親が“コーチ化”しすぎないために。キッズクライマーとのちょうどいい距離感
こんにちは、スクエアクライミングセンターです。
お子さまの登りを見ていると、つい言いたくなることがあります。
「右足、そこじゃないよ」
「もっと壁に近づいて」
「さっきの子みたいにやってみたら?」
「次はあの課題をやろう」
応援しているからこそ、少しでも登りやすくしてあげたい。上達してほしい。そんな気持ちから、保護者の方がいつの間にか“コーチ役”になってしまうことがあります。
けれど、クライミングはお子さま自身が考え、試し、発見するスポーツです。今回は、保護者の方が応援とアドバイスの間で迷ったときに考えたい、ちょうどいい距離感についてお話しします。
アドバイスしたくなるのは、よく見ている証拠
まず、言いたくなってしまうこと自体は悪いことではありません。
何度も挑戦している姿を見ている。
前回の登りを覚えている。
「ここを変えたら登れそう」と思う。
それだけ、お子さまのクライミングを大切に見守っている証拠です。
ただし、壁の下からたくさんの言葉が飛んでくると、お子さまは自分で考える前に、保護者の方の答えを待つようになってしまうことがあります。
「どうしたらいい?」と聞かれたときに、すぐ答えを伝えるのではなく、まずは質問で返してみるのがおすすめです。
“答え”ではなく、“考えるきっかけ”を渡す
お子さまが課題の前で困っているときは、次のような質問を試してみてください。
- 「どこが一番難しそう?」
- 「次はどこを持ってみたい?」
- 「足はどこに置けそう?」
- 「さっきと違う方法、思いつく?」
- 「一度、壁を見てみようか」
こうした聞き方なら、お子さまは自分で壁を見て、自分の登り方を考えられます。
もちろん、技術的なことが必要な場面では、スタッフやコーチのアドバイスを受けることが大切です。保護者の方は、答えを教える人というより、「考えてみよう」と背中を押す人でいられるとよいでしょう。
登っている最中は、言葉を少なく
お子さまが壁を登っているとき、保護者の方はつい熱が入ってしまいます。
でも、たくさん声をかけられると、本人は何を聞けばよいのか分からなくなったり、焦ってしまったりすることがあります。
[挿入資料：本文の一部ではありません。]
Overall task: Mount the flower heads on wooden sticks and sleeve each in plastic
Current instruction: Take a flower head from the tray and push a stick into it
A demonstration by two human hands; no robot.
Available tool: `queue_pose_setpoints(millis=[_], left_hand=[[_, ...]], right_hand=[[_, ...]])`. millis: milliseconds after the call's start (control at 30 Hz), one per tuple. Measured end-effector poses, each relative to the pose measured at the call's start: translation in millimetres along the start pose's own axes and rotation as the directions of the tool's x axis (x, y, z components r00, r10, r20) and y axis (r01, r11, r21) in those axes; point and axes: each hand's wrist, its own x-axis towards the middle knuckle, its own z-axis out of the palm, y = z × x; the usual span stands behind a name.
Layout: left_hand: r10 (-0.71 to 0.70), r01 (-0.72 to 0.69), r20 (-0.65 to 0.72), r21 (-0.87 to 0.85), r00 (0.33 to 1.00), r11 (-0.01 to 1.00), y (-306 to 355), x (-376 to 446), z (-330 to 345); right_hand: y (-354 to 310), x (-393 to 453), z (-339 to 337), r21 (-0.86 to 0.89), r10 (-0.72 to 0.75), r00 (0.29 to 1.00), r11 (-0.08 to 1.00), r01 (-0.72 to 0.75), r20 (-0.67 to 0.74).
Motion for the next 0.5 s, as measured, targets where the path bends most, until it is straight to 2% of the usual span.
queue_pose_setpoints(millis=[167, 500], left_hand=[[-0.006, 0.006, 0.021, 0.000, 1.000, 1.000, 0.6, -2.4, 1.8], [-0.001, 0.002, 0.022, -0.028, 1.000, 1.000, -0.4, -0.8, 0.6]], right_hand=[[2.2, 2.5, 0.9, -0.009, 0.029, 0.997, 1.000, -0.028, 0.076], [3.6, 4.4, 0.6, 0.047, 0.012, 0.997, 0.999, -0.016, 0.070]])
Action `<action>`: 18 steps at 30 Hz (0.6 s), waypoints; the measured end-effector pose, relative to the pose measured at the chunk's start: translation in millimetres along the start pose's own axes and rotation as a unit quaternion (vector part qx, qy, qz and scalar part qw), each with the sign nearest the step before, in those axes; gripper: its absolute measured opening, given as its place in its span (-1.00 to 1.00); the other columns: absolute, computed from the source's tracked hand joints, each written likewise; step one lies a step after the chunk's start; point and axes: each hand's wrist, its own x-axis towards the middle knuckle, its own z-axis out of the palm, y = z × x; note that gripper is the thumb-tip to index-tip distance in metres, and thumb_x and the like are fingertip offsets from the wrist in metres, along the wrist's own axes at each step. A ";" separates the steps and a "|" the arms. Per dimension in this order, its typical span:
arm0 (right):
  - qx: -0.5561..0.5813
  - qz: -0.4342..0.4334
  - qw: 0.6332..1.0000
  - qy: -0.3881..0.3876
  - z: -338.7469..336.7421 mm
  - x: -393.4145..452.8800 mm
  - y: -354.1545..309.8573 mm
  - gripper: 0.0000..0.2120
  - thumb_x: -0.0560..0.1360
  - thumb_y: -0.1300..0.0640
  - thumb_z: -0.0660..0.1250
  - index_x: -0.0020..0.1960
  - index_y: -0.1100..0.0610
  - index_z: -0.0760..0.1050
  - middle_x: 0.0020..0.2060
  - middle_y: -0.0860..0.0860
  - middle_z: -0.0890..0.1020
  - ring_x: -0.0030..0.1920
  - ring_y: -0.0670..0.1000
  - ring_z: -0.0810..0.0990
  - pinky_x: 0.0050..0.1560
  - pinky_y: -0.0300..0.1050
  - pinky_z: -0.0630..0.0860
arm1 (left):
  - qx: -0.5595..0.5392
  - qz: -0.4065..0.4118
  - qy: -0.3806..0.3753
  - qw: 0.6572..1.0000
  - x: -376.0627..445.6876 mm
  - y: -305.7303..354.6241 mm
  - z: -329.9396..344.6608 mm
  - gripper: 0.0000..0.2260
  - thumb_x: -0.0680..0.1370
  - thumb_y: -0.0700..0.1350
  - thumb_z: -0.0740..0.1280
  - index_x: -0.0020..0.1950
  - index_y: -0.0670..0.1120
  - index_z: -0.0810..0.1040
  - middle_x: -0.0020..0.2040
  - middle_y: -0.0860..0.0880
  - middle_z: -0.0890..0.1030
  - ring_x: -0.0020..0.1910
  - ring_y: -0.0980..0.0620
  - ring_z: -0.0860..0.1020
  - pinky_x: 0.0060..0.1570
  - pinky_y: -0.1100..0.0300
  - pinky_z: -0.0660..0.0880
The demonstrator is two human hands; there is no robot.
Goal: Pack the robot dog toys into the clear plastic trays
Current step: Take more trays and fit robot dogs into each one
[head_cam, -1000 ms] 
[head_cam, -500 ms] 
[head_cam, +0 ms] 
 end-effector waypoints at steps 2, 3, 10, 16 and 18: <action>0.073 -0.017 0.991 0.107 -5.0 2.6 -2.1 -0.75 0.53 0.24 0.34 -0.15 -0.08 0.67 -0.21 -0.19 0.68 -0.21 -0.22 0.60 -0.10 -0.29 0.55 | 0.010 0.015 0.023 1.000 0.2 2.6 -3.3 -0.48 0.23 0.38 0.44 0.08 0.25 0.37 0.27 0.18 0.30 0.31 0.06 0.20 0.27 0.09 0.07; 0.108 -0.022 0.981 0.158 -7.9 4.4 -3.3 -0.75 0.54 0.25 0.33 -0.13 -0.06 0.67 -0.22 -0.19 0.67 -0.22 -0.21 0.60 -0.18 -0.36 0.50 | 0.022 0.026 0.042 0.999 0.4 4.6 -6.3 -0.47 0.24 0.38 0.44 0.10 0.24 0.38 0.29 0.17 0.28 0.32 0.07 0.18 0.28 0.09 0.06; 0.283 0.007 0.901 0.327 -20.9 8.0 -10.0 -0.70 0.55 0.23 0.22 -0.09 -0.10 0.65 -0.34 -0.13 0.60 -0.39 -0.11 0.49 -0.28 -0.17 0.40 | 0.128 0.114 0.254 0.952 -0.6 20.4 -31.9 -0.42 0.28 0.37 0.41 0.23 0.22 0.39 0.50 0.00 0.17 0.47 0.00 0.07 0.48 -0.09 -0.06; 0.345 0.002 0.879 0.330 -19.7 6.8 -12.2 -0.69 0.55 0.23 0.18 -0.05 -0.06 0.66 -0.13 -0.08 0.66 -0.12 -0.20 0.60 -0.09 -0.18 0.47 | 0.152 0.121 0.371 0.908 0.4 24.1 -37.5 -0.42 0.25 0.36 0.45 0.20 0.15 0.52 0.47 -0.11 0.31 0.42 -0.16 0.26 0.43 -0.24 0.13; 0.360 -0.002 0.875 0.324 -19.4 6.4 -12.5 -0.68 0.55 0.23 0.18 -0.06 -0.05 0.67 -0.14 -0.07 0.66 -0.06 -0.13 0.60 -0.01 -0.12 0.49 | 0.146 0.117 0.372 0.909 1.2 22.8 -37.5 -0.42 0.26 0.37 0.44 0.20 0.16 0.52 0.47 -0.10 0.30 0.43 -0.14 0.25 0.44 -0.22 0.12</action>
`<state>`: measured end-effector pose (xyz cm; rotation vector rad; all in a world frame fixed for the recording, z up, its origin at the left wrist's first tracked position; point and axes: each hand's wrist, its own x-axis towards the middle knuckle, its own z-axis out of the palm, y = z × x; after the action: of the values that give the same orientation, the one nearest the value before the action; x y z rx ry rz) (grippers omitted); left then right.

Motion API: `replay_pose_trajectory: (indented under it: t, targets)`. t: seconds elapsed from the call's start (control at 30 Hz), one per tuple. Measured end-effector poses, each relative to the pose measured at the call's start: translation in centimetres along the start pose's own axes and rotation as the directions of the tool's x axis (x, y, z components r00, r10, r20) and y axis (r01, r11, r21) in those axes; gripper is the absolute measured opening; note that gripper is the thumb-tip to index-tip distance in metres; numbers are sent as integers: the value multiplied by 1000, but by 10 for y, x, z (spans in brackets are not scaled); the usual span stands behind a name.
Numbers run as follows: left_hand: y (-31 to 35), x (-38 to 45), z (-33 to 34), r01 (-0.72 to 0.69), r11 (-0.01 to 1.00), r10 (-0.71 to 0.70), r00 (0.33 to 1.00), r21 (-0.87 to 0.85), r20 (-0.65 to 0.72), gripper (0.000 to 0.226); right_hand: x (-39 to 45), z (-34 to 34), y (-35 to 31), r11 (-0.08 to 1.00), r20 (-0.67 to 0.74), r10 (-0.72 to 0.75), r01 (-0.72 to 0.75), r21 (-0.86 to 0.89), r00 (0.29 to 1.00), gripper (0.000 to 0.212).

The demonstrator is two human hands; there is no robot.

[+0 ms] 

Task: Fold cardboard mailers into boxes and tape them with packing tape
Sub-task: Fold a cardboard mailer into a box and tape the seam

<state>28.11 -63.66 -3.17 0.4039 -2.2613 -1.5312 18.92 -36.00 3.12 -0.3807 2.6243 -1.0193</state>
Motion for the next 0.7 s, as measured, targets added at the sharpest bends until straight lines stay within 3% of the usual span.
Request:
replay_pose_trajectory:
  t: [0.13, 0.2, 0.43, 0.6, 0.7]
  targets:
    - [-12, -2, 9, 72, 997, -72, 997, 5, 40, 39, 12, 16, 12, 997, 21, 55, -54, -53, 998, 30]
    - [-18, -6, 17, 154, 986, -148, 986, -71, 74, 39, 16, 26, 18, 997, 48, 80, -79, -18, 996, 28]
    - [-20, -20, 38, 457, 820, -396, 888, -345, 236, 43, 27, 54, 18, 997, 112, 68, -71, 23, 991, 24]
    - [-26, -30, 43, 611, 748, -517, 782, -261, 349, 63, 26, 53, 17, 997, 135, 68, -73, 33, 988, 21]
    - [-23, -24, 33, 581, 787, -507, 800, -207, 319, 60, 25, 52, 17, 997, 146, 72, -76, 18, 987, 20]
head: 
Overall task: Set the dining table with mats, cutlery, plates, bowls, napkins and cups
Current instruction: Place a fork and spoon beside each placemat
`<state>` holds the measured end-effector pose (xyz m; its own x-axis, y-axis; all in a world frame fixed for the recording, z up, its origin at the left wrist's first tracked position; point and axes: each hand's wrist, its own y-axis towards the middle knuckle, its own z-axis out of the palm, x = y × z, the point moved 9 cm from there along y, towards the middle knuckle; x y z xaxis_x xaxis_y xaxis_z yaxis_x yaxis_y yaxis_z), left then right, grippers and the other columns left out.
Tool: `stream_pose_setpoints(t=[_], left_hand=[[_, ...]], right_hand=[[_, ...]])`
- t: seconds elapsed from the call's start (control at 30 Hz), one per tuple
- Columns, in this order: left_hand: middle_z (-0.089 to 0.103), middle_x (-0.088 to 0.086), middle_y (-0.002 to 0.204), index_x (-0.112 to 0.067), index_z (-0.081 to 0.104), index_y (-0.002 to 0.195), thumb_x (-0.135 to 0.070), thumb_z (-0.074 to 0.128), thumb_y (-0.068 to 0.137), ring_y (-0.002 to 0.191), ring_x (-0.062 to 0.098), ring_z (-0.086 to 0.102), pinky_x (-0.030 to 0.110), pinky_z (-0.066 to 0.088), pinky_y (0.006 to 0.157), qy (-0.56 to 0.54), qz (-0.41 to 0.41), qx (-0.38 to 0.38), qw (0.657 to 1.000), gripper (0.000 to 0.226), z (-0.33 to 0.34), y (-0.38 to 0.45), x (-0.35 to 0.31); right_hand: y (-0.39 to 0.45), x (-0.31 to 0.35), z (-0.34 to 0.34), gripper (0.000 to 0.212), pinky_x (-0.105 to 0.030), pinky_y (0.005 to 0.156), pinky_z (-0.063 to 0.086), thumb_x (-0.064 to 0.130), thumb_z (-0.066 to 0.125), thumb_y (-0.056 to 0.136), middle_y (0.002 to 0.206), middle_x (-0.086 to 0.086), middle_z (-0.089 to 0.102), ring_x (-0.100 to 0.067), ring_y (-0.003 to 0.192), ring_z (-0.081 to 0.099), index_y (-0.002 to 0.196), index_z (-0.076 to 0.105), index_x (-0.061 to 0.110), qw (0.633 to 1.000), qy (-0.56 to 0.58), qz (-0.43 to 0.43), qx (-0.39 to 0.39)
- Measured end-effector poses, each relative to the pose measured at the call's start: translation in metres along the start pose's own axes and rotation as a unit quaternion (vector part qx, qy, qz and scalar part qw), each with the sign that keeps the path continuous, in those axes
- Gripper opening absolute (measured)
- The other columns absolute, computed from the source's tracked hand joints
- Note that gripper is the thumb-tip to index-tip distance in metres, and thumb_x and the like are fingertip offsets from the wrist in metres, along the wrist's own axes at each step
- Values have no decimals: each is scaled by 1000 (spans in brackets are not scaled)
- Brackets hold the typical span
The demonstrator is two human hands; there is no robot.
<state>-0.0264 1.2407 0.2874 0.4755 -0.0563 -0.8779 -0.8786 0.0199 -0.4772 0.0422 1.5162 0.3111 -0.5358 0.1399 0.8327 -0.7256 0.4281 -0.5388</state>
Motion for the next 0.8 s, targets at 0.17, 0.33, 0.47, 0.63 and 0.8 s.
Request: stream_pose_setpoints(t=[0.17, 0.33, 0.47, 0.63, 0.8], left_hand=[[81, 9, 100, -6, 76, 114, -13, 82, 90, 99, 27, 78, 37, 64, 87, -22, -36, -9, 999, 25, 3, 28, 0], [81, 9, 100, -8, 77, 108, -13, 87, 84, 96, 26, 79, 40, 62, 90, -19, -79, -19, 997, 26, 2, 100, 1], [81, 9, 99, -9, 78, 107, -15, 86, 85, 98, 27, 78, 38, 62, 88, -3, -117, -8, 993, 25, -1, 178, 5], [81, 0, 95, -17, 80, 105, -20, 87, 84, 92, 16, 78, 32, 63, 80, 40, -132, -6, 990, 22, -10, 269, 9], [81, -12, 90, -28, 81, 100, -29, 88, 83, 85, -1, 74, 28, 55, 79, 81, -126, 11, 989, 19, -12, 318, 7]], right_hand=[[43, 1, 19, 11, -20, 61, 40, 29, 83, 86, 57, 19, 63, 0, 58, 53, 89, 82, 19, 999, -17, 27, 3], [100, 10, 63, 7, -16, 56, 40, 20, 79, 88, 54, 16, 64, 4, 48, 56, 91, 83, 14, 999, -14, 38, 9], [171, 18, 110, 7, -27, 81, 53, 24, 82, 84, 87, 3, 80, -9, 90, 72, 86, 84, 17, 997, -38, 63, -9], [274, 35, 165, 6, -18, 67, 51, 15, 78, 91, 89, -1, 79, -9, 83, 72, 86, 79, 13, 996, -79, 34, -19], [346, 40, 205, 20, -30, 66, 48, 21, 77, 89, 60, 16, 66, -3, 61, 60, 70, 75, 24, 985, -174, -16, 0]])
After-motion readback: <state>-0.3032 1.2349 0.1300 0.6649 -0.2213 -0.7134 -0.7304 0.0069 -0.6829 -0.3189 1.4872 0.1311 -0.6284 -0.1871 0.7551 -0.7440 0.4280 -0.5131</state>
登っている最中は、安全に関する声かけや、施設・スタッフからの案内を優先しましょう。
技術的な話をするなら、登り終わって少し落ち着いてからがおすすめです。
「さっきの課題、どう思った?」
「自分では、どこが難しかった?」
「次はどうしてみたい?」
と聞いてみると、お子さまのほうから気づきを話してくれるかもしれません。
“今日の目標”を、親が決めすぎない
「今日はこの級を登ろう」
「あと3本やろう」
「次はあの壁に行こう」
保護者の方が目標を決めると、練習が進みやすく感じることがあります。
ただ、お子さまが自分で選んだ目標でないと、達成できなかったときに「やらされた」と感じてしまうこともあります。
ときには、
「今日は何をやってみたい?」
「何本くらい登りたい?」
「最後に挑戦したい課題はある?」
と、本人に選んでもらいましょう。
選ぶことも、クライミングを学ぶ大切な一部です。
保護者は、いちばん近くの応援団
技術を教えることは、スタッフやコーチに任せられます。
保護者の方にしかできないのは、お子さまの小さな変化に気づき、挑戦を応援することです。
「前より考えて登っていたね」
「難しいのに何回も挑戦したね」
「今日は自分で決められたね」
そんな言葉が、お子さまにとって大きな自信になります。
“コーチにならない”ことは、何もしないことではありません。
お子さまが自分で考え、自分で登る楽しさを守ること。それが、保護者の方にできる、とても大切なサポートです。